Of all the lines below, output only those starting at the one with "Picture: 345 x" and ending at the one with "The pinch point falls on pixel: (164, 130)", both ends included, exactly as written.

*** Opening Records for this task ***

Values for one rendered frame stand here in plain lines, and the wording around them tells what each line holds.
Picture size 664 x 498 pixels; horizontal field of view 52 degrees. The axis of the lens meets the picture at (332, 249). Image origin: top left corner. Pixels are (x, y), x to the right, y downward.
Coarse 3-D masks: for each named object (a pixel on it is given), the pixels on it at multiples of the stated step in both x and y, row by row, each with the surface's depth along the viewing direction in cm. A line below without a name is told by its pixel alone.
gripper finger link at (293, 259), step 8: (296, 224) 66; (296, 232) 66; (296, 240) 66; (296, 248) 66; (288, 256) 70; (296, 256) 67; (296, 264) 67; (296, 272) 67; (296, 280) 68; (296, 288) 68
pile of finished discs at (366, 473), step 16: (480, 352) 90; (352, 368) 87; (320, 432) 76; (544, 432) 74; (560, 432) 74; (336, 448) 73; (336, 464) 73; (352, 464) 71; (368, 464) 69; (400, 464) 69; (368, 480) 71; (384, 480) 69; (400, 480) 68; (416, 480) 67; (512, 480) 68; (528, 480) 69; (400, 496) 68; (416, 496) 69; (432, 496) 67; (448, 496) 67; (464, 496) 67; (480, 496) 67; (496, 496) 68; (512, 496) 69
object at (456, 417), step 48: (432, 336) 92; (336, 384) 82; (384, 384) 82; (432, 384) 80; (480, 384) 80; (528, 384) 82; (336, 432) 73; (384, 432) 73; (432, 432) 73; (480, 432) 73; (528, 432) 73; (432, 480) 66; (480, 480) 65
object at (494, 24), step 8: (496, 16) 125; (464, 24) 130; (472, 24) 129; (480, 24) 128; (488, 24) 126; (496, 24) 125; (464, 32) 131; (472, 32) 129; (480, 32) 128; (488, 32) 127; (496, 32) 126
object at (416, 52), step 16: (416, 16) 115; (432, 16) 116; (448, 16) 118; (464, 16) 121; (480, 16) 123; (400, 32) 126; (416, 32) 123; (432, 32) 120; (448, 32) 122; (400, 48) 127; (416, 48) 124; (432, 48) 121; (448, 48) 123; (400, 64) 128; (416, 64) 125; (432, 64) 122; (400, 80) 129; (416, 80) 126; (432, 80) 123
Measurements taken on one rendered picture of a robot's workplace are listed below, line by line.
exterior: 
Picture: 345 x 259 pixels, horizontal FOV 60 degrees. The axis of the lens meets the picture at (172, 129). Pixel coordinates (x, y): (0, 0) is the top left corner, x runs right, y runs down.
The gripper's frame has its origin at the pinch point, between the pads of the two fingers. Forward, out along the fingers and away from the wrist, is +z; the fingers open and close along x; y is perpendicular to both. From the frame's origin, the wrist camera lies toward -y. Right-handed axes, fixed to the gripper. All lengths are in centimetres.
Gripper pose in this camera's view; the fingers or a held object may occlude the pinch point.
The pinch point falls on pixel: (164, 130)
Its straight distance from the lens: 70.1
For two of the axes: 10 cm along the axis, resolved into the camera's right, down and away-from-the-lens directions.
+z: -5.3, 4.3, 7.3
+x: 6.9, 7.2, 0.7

*** Closing Records for this task ***

§ **Result of this task**:
Picture: 345 x 259 pixels, horizontal FOV 60 degrees. The axis of the lens meets the picture at (172, 129). Pixel coordinates (x, y): (0, 0) is the top left corner, x runs right, y runs down.
The gripper's frame has its origin at the pinch point, between the pads of the two fingers. Forward, out along the fingers and away from the wrist, is +z; the fingers open and close along x; y is perpendicular to both. From the frame's origin, the wrist camera lies toward -y. Right-handed axes, fixed to the gripper. All lengths are in centimetres.
Gripper pose in this camera's view; the fingers or a held object may occlude the pinch point.
The pinch point falls on pixel: (164, 130)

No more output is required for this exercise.